Hello,
I’m new to pytorch and run into first problem right away and hope to get some help here.
So this is my data generating function:
n_samples = 100
X = np.random.normal(size=(n_samples, 1))
y = np.random.normal(np.cos(5.*X) / (np.abs(X) + 1.), 0.1).ravel()
X_pred = np.atleast_2d(np.linspace(-3., 3., num=100)).T
X = np.hstack((X, X**2, X**3))
X_pred = np.hstack((X_pred, X_pred**2, X_pred**3))
X_train, X_test, y_train, y_test = train_test_split(X, y, test_size=0.2, random_state=42)
X_train, y_train, X_test, y_test, X_pred = map(torch.tensor, (X_train, y_train, X_test, y_test, X_pred))
train_ds = TensorDataset(X_train, y_train)
train_dl = DataLoader(train_ds, batch_size=6)

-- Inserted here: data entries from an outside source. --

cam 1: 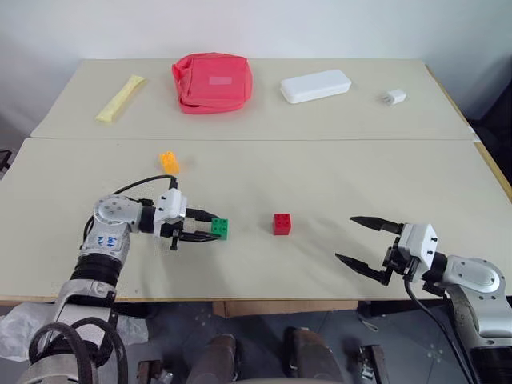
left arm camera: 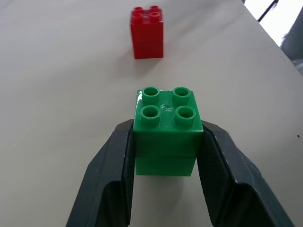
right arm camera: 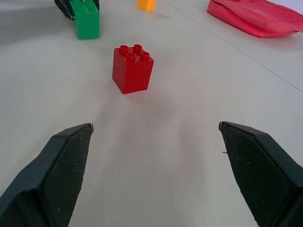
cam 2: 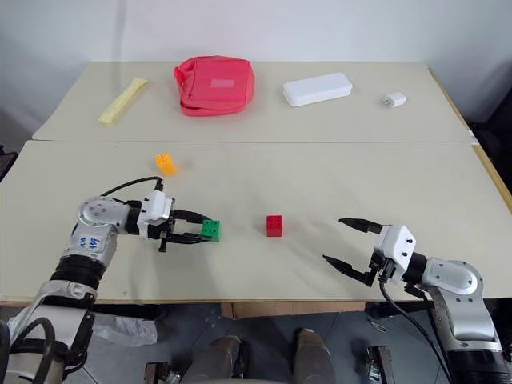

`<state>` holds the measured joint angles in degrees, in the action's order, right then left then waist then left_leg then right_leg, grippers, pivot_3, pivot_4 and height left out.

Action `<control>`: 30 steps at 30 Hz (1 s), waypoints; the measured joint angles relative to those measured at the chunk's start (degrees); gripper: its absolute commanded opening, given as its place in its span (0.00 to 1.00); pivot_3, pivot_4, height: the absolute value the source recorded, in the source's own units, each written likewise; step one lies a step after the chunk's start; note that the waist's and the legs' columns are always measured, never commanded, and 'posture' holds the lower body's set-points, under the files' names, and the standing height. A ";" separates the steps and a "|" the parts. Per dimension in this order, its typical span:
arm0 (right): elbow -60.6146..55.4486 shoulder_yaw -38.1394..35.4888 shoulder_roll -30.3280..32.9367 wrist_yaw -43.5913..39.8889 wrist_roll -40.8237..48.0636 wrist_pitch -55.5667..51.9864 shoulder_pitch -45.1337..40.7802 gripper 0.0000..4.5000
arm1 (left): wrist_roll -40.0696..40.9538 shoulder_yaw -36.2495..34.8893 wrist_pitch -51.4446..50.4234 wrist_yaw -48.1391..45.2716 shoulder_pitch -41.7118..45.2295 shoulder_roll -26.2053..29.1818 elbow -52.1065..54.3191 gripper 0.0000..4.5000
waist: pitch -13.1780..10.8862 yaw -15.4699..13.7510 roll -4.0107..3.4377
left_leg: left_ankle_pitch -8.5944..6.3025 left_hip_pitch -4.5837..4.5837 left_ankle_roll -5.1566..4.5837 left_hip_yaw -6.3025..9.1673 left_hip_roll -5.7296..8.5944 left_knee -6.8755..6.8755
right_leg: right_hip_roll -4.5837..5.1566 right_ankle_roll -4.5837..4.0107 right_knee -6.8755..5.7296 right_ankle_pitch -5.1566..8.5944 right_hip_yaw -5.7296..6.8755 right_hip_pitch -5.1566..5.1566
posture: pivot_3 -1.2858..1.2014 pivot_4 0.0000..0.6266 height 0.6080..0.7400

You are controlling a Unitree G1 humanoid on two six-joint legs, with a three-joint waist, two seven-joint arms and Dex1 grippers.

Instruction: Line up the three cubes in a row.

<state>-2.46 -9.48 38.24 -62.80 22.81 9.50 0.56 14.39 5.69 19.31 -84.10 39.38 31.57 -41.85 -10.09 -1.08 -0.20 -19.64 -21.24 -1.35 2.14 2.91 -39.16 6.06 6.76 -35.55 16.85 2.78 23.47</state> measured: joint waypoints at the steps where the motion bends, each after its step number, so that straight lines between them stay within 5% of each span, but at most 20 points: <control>1: -0.19 -0.02 -0.03 0.06 0.04 0.00 0.51 1.00 | -0.20 -0.05 0.48 0.08 0.80 -0.78 -1.21 0.33 | -0.01 -0.17 0.01 | 0.00 -0.01 0.00 0.00 0.00 0.00 | 0.00 0.01 0.00 0.00 0.00 0.00 | 0.52 0.24 1.00; 11: -2.03 0.05 -0.18 -0.27 1.46 -0.10 2.65 1.00 | -2.63 -0.11 5.15 1.87 5.01 -6.71 -8.73 0.33 | -0.03 -0.32 0.05 | 0.02 -0.02 -0.07 0.02 0.10 -0.02 | 0.09 0.05 -0.01 -0.02 0.01 0.01 | 0.52 0.24 1.00; 20: -2.80 0.23 -0.19 -1.05 1.83 -0.62 3.15 1.00 | -2.28 -2.97 3.99 3.60 5.11 -6.16 -9.54 0.96 | -0.04 -0.31 0.07 | 0.02 -0.02 -0.06 0.03 0.09 -0.02 | 0.11 0.05 -0.02 -0.02 0.01 0.01 | 0.52 0.24 1.00; 24: -3.96 0.73 -0.44 -1.72 2.26 -0.79 2.77 1.00 | 0.49 -6.92 1.41 5.86 -1.07 -2.45 0.66 0.96 | -0.04 0.11 0.06 | 0.02 0.01 -0.05 0.05 0.04 0.01 | 0.31 0.04 0.00 -0.02 -0.05 0.02 | 0.52 0.24 1.00; 30: -5.42 2.85 -3.22 -2.25 5.22 -2.27 -1.93 1.00 | 6.02 -18.06 -8.70 17.32 -23.20 2.37 22.85 0.98 | -0.04 1.41 0.07 | -0.01 0.02 0.06 0.19 -0.10 0.04 | 0.39 0.00 0.06 0.00 -0.48 -0.02 | 0.52 0.24 1.00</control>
<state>-7.88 -6.63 35.02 -65.04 28.03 7.23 -1.37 20.41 -12.38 10.62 -66.78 16.18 33.94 -19.00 -10.13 0.33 -0.13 -19.65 -21.22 -1.29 2.33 2.81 -39.12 6.45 6.76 -35.49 16.85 2.30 23.45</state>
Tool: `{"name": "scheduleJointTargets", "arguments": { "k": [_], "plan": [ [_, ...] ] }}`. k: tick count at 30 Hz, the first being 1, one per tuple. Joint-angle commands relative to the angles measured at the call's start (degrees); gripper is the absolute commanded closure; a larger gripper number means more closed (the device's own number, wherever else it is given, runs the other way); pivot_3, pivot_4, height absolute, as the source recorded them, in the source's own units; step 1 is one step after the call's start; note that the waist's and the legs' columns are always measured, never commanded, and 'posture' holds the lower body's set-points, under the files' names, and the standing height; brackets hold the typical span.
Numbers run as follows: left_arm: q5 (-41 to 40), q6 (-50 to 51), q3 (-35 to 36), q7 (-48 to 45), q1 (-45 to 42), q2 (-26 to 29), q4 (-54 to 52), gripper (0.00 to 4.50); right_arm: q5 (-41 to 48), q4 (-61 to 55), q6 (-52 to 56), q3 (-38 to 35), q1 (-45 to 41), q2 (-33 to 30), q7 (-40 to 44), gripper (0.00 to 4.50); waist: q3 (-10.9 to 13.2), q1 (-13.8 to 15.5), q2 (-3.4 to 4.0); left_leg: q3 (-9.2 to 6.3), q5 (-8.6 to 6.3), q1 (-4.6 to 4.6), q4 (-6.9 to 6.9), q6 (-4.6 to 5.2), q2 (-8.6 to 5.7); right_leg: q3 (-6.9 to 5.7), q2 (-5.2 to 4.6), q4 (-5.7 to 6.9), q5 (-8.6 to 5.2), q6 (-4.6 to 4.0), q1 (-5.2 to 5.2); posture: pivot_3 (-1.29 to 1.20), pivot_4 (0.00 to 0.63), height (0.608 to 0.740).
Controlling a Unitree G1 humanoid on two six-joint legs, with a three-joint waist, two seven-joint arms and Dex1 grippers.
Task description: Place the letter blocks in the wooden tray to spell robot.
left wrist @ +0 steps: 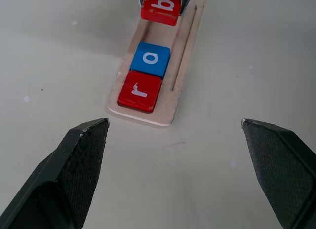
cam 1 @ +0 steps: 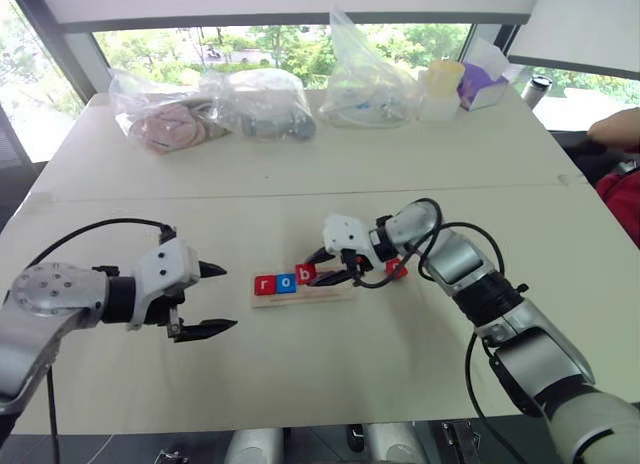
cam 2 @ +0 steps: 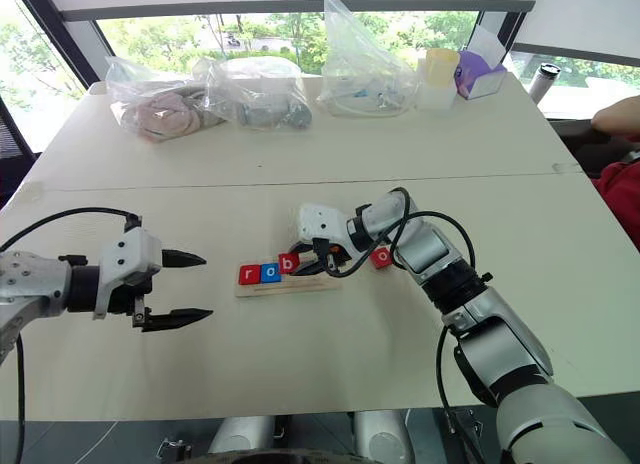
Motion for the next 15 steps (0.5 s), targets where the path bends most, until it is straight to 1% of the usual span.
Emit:
{"name": "scheduleJointTargets", "arguments": {
  "k": [1,7,15],
  "plan": [
    [-0.96,0.22,1.53,0.88,-0.27,-0.27,-1.57,0.00,-0.84,-1.02,-1.21,-0.94,-0.18,-0.03,0.50,3.36,0.00,0.00,0.00,0.00,0.00,0.01,0.00,0.00,0.00,0.00,0.00,0.02,0.00,0.00,0.00,0.00,0.150,0.740],
    [-1.62,0.34,-0.37,2.05,-3.16,-1.99,-1.05,0.00,-2.21,-1.24,-0.54,-0.79,0.77,0.78,-0.95,3.36,0.00,0.00,0.00,0.00,0.00,0.03,0.00,0.00,-0.02,0.00,0.02,0.05,0.01,-0.01,0.00,0.00,0.150,0.740],
    [-1.13,0.50,-1.67,2.20,-4.80,-2.50,-0.27,0.00,-5.08,1.22,-1.40,-0.46,0.46,2.58,-2.23,3.36,0.00,-0.07,0.00,0.00,0.00,0.03,0.00,0.00,-0.04,0.00,0.05,0.05,0.02,0.01,0.00,0.00,0.150,0.740]
  ]
}}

My first neural network looks like this:
input_dim = 3
hidden_dim = 100
output_dim = 1
model = torch.nn.Sequential(
torch.nn.Dropout(p=0.1),
torch.nn.Linear(input_dim, hidden_dim),
torch.nn.ReLU(),
torch.nn.Dropout(p=0.1),
torch.nn.Linear(hidden_dim, hidden_dim),
torch.nn.ReLU(),
torch.nn.Dropout(p=0.1),
torch.nn.Linear(hidden_dim, output_dim),
)
loss_fn = torch.nn.MSELoss()
learning_rate = 1e-3
optimizer = torch.optim.Adam(model.parameters(), lr=learning_rate, weight_decay=0.004)
This is m training loop:
for epoch in range(40):
for i, data in enumerate(train_dl, 0):
# get the inputs
inputs, labels = data
# zero the parameter gradients
optimizer.zero_grad()
# forward + backward + optimize
outputs = model(inputs.float())
loss = loss_fn(outputs, labels.float())
loss.backward()
optimizer.step()
# print statistics
if epoch % 10 == 0:
print(loss_fn(outputs, labels.float()))
print(loss_fn(outputs, labels.float()))
print('Finished Training')
My problem is that the network doesn’t fit at all. When i plot the results it is just a straight line. I tried for hours tune different parameters and look for errors in my code but unfortunatly I did not come to better result.
Hope someone has an idea or hint what do change in the model.